English School, circa 1722
A satirical portrait of Robert Knight, Cashier of the South Sea Company, or 'Lucifer's New Row-Barge'
Oil on Canvas
71.8 x 62.5cm
This painting is recorded in contemporary prints titled 'Lucifer's New Row-Barge', a version of which is in the British Museum, (no.1868,0808.3499)
Robert Knight (1675-1744)
Robert Knight was a financier and a founder of the South Sea Company. In 1704 Knight was Clerk in the Sword Blade Company (the pennant in this picture bears the device of the Company) and became cashier of the South Sea Company in 1711. In 1718 he succeeded his father-in-law as Governor of St Thomas's Hospital. In 1719 he was one of the chief negotiators with the government of the day to incorporate all the National Debt into the South Sea Company. This was successfully completed through bribes to MP's and peers which were recorded in Knight's green book. Knight greatly profited personally from this process and bought an estate in Essex for £20,000. In 1721 the whole scheme came crashing down and Knight escaped to Calais with his green book, keeping the evidence of all the bribery.
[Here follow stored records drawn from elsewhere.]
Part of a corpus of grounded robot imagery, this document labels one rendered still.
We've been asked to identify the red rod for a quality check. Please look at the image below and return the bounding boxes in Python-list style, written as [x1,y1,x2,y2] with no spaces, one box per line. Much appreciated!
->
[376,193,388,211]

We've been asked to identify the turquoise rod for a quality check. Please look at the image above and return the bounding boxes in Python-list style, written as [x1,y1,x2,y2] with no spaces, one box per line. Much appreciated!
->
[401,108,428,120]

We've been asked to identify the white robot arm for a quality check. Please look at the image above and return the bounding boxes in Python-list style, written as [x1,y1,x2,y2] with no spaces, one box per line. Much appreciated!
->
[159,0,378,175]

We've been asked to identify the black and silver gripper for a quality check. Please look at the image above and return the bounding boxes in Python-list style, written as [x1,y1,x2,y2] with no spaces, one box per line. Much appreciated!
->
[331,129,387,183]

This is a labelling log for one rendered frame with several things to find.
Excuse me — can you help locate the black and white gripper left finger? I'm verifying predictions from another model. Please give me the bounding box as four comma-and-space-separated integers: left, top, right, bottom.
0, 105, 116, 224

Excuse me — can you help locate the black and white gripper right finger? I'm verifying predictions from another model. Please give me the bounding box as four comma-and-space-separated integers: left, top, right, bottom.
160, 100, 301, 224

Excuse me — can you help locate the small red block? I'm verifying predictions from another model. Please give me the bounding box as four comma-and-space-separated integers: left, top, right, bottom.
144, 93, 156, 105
Knight was captured and incarcerated in Antwerp but was released as neither government really wanted to have his incriminating evidence exposed. His estates in England were confiscated and sold for £261,077 but he had sufficient funds to set up in Rue St-Honore in Paris as well as an estate near Vincennes. Eventually, with political changes in England, Knight returned in 1743, acquiring his former country estate and he died the following year.
Provenance: From the collection of Sir Michael Codron.